▸ Work task:
Please retype the listing below, matching every line exactly.

☆ ☆ ☆

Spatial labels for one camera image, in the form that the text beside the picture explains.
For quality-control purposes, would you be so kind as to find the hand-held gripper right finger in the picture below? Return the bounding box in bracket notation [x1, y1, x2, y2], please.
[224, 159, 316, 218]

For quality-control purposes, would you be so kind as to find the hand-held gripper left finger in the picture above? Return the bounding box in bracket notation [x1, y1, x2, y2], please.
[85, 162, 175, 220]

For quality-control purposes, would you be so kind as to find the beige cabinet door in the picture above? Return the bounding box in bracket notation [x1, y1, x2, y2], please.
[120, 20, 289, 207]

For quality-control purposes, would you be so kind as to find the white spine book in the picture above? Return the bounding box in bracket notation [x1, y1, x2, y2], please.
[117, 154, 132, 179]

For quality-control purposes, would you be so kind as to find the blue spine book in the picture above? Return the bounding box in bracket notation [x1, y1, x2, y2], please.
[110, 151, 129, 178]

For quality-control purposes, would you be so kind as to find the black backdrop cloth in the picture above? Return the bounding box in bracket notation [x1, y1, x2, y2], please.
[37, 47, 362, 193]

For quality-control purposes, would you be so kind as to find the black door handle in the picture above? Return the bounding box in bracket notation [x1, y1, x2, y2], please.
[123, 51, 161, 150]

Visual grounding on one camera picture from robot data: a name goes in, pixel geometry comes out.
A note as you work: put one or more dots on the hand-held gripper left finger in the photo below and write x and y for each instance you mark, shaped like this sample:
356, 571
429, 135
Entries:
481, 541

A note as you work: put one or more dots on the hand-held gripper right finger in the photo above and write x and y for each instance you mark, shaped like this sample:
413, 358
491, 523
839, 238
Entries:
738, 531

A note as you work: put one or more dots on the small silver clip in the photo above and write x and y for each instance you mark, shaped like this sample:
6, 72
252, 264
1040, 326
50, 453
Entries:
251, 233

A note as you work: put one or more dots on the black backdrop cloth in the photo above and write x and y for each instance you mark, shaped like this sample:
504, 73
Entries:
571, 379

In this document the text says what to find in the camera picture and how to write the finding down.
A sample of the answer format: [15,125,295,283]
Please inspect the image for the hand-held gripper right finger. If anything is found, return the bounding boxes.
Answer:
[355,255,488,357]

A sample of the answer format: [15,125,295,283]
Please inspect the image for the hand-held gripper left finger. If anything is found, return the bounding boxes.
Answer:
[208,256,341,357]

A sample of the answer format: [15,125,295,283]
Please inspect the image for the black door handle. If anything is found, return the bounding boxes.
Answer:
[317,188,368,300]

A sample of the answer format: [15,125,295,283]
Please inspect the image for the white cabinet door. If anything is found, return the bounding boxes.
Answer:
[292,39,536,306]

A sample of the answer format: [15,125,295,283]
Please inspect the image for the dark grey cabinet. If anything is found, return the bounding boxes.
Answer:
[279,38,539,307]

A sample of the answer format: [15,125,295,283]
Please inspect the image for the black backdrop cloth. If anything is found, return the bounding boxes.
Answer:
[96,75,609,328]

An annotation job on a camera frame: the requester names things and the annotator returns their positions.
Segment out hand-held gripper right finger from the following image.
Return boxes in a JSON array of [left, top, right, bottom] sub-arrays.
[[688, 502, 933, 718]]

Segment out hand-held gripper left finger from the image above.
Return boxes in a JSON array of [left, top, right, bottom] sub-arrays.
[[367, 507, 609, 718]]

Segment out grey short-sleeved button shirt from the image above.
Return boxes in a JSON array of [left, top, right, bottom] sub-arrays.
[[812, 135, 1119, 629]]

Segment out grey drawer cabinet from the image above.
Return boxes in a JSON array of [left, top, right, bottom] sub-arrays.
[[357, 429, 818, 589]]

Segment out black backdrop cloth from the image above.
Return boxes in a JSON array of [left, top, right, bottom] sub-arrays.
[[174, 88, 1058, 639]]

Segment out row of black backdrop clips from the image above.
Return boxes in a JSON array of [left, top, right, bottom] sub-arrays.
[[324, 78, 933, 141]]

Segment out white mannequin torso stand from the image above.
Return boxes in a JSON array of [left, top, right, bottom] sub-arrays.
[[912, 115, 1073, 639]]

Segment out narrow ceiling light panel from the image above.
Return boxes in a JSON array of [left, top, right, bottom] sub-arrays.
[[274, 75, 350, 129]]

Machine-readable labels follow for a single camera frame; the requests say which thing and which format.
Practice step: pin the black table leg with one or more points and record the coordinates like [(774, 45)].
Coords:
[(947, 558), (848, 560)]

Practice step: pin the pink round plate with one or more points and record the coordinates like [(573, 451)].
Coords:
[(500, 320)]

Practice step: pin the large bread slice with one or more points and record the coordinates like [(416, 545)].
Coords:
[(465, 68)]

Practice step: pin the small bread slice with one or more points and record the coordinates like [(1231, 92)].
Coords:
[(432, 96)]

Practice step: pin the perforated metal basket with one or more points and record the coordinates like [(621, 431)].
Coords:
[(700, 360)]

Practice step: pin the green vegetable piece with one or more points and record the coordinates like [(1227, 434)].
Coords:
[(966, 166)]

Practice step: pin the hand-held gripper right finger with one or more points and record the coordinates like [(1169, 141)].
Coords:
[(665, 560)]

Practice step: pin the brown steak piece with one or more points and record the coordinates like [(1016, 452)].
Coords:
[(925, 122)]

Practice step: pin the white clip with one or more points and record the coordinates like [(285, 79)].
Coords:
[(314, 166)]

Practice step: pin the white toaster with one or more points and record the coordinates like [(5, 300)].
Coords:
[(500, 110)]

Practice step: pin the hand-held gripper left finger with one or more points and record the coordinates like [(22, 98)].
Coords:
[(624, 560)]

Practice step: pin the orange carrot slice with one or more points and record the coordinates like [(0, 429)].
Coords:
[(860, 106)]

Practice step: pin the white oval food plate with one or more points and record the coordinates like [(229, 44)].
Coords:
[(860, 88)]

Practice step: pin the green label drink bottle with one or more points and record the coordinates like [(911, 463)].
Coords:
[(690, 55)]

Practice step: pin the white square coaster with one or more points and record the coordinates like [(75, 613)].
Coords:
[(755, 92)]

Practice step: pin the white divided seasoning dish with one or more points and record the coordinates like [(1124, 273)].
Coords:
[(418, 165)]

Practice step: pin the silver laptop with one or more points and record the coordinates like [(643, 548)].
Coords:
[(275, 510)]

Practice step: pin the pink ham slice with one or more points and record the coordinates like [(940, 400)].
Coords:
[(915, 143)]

☆ ☆ ☆

▸ Response to this task:
Spatial labels for one camera image, in the form that the text beside the picture explains.
For quality-control purposes, would you be so kind as to find the hand-held gripper right finger in the picture below? Return the bounding box in bracket notation [x1, y1, x2, y2], please.
[224, 159, 316, 218]

For quality-control purposes, would you be so kind as to find the hand-held gripper left finger in the picture above? Return the bounding box in bracket notation [x1, y1, x2, y2], please.
[85, 162, 175, 220]

For quality-control purposes, would you be so kind as to find the beige cabinet door in the picture above? Return the bounding box in bracket notation [x1, y1, x2, y2], please.
[120, 20, 289, 207]

For quality-control purposes, would you be so kind as to find the white spine book in the picture above? Return the bounding box in bracket notation [x1, y1, x2, y2], please.
[117, 154, 132, 179]

For quality-control purposes, would you be so kind as to find the blue spine book in the picture above? Return the bounding box in bracket notation [x1, y1, x2, y2], please.
[110, 151, 129, 178]

For quality-control purposes, would you be so kind as to find the black backdrop cloth in the picture above? Return the bounding box in bracket notation [x1, y1, x2, y2], please.
[37, 47, 362, 193]

For quality-control purposes, would you be so kind as to find the black door handle in the picture above? Return the bounding box in bracket notation [x1, y1, x2, y2], please.
[123, 51, 161, 150]

Visual grounding on one camera picture from robot data: a name goes in, pixel geometry comes out.
A note as you work: put one or more dots on the hand-held gripper left finger in the photo below and write x and y for each instance you mark, shaped like this sample:
356, 571
429, 135
Entries:
481, 541

A note as you work: put one or more dots on the hand-held gripper right finger in the photo above and write x and y for each instance you mark, shaped like this sample:
413, 358
491, 523
839, 238
Entries:
738, 531

A note as you work: put one or more dots on the small silver clip in the photo above and write x and y for each instance you mark, shaped like this sample:
6, 72
252, 264
1040, 326
50, 453
Entries:
251, 233

A note as you work: put one or more dots on the black backdrop cloth in the photo above and write x and y for each instance you mark, shaped like this sample:
504, 73
Entries:
571, 379

In this document the text says what to find in the camera picture and how to write the finding down.
A sample of the answer format: [15,125,295,283]
Please inspect the image for the hand-held gripper right finger. If anything is found, return the bounding boxes.
Answer:
[355,255,488,357]

A sample of the answer format: [15,125,295,283]
Please inspect the image for the hand-held gripper left finger. If anything is found, return the bounding boxes.
Answer:
[208,256,341,357]

A sample of the answer format: [15,125,295,283]
Please inspect the image for the black door handle. If anything is found, return the bounding boxes.
Answer:
[317,188,368,300]

A sample of the answer format: [15,125,295,283]
Please inspect the image for the white cabinet door. If anything is found, return the bounding boxes.
Answer:
[292,39,536,306]

A sample of the answer format: [15,125,295,283]
Please inspect the image for the dark grey cabinet. If anything is found, return the bounding boxes.
Answer:
[279,38,539,307]

A sample of the answer format: [15,125,295,283]
Please inspect the image for the black backdrop cloth. If anything is found, return the bounding boxes.
Answer:
[96,75,609,328]

An annotation job on a camera frame: the requester names things and the annotator returns their positions.
Segment out hand-held gripper right finger from the following image.
Return boxes in a JSON array of [left, top, right, bottom] sub-arrays.
[[688, 502, 933, 718]]

Segment out hand-held gripper left finger from the image above.
Return boxes in a JSON array of [left, top, right, bottom] sub-arrays.
[[367, 507, 609, 718]]

Segment out grey short-sleeved button shirt from the image above.
Return boxes in a JSON array of [left, top, right, bottom] sub-arrays.
[[812, 135, 1119, 629]]

Segment out grey drawer cabinet from the image above.
Return boxes in a JSON array of [left, top, right, bottom] sub-arrays.
[[357, 429, 818, 589]]

Segment out black backdrop cloth from the image above.
Return boxes in a JSON array of [left, top, right, bottom] sub-arrays.
[[174, 88, 1058, 639]]

Segment out row of black backdrop clips from the image above.
Return boxes in a JSON array of [left, top, right, bottom] sub-arrays.
[[324, 78, 933, 141]]

Segment out white mannequin torso stand from the image above.
Return boxes in a JSON array of [left, top, right, bottom] sub-arrays.
[[912, 115, 1073, 639]]

Segment out narrow ceiling light panel from the image above.
Return boxes in a JSON array of [left, top, right, bottom] sub-arrays.
[[274, 75, 350, 129]]

Machine-readable labels follow for a single camera frame; the requests say which thing and which format.
Practice step: pin the black table leg with one or more points and record the coordinates like [(774, 45)].
Coords:
[(947, 558), (848, 560)]

Practice step: pin the pink round plate with one or more points and record the coordinates like [(573, 451)].
Coords:
[(500, 320)]

Practice step: pin the large bread slice with one or more points and record the coordinates like [(416, 545)].
Coords:
[(465, 68)]

Practice step: pin the small bread slice with one or more points and record the coordinates like [(1231, 92)].
Coords:
[(432, 96)]

Practice step: pin the perforated metal basket with one or more points and record the coordinates like [(621, 431)].
Coords:
[(700, 360)]

Practice step: pin the green vegetable piece with one or more points and record the coordinates like [(1227, 434)].
Coords:
[(966, 166)]

Practice step: pin the hand-held gripper right finger with one or more points and record the coordinates like [(1169, 141)].
Coords:
[(665, 560)]

Practice step: pin the brown steak piece with one or more points and record the coordinates like [(1016, 452)].
Coords:
[(925, 122)]

Practice step: pin the white clip with one or more points and record the coordinates like [(285, 79)].
Coords:
[(314, 166)]

Practice step: pin the white toaster with one or more points and record the coordinates like [(5, 300)].
Coords:
[(500, 110)]

Practice step: pin the hand-held gripper left finger with one or more points and record the coordinates like [(22, 98)].
Coords:
[(624, 560)]

Practice step: pin the orange carrot slice with one or more points and record the coordinates like [(0, 429)].
Coords:
[(860, 106)]

Practice step: pin the white oval food plate with one or more points and record the coordinates like [(229, 44)].
Coords:
[(860, 88)]

Practice step: pin the green label drink bottle with one or more points and record the coordinates like [(911, 463)].
Coords:
[(690, 55)]

Practice step: pin the white square coaster with one or more points and record the coordinates like [(75, 613)].
Coords:
[(755, 92)]

Practice step: pin the white divided seasoning dish with one or more points and record the coordinates like [(1124, 273)].
Coords:
[(418, 165)]

Practice step: pin the silver laptop with one or more points and record the coordinates like [(643, 548)].
Coords:
[(275, 510)]

Practice step: pin the pink ham slice with one or more points and record the coordinates like [(940, 400)].
Coords:
[(915, 143)]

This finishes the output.